> [Provided material]:
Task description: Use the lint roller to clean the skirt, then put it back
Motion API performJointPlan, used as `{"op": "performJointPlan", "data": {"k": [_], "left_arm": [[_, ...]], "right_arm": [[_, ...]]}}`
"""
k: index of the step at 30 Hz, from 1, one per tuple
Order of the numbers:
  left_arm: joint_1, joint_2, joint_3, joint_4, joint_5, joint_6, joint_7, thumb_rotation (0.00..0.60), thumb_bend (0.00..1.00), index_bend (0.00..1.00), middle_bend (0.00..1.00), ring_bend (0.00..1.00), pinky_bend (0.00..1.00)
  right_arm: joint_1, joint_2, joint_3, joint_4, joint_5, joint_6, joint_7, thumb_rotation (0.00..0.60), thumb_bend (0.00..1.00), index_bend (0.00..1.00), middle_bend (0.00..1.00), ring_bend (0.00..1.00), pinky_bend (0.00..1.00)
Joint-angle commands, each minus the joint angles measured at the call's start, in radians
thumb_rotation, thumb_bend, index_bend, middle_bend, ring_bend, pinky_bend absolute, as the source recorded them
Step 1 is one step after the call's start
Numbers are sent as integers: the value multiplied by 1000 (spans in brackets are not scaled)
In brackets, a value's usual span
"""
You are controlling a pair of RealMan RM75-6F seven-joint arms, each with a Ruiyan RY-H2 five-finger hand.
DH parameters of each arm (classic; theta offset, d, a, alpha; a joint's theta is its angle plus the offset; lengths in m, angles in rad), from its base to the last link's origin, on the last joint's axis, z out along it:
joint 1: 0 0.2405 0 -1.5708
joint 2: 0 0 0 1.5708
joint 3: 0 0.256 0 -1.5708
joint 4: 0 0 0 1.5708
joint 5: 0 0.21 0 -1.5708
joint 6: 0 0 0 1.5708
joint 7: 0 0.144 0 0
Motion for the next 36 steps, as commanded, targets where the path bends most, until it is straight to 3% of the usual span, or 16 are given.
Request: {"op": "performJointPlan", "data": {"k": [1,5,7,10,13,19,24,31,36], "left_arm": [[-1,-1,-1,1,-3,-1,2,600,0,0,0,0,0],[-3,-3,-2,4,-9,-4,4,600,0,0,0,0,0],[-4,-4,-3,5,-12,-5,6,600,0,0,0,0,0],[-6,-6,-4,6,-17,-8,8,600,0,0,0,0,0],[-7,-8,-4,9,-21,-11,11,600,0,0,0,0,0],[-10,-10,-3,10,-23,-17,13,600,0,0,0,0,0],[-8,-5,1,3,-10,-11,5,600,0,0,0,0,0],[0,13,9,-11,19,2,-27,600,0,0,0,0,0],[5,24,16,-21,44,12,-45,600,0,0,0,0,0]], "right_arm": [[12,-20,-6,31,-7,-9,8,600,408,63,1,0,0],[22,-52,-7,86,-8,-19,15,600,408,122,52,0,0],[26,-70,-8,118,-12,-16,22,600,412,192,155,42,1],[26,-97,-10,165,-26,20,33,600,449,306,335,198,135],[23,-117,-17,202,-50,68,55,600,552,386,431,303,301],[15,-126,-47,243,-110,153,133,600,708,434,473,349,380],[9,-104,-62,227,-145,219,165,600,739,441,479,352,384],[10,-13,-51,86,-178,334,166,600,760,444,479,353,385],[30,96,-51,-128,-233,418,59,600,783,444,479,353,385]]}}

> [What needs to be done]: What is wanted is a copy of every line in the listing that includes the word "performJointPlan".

> [Written reply]:
Motion API performJointPlan, used as `{"op": "performJointPlan", "data": {"k": [_], "left_arm": [[_, ...]], "right_arm": [[_, ...]]}}`
Request: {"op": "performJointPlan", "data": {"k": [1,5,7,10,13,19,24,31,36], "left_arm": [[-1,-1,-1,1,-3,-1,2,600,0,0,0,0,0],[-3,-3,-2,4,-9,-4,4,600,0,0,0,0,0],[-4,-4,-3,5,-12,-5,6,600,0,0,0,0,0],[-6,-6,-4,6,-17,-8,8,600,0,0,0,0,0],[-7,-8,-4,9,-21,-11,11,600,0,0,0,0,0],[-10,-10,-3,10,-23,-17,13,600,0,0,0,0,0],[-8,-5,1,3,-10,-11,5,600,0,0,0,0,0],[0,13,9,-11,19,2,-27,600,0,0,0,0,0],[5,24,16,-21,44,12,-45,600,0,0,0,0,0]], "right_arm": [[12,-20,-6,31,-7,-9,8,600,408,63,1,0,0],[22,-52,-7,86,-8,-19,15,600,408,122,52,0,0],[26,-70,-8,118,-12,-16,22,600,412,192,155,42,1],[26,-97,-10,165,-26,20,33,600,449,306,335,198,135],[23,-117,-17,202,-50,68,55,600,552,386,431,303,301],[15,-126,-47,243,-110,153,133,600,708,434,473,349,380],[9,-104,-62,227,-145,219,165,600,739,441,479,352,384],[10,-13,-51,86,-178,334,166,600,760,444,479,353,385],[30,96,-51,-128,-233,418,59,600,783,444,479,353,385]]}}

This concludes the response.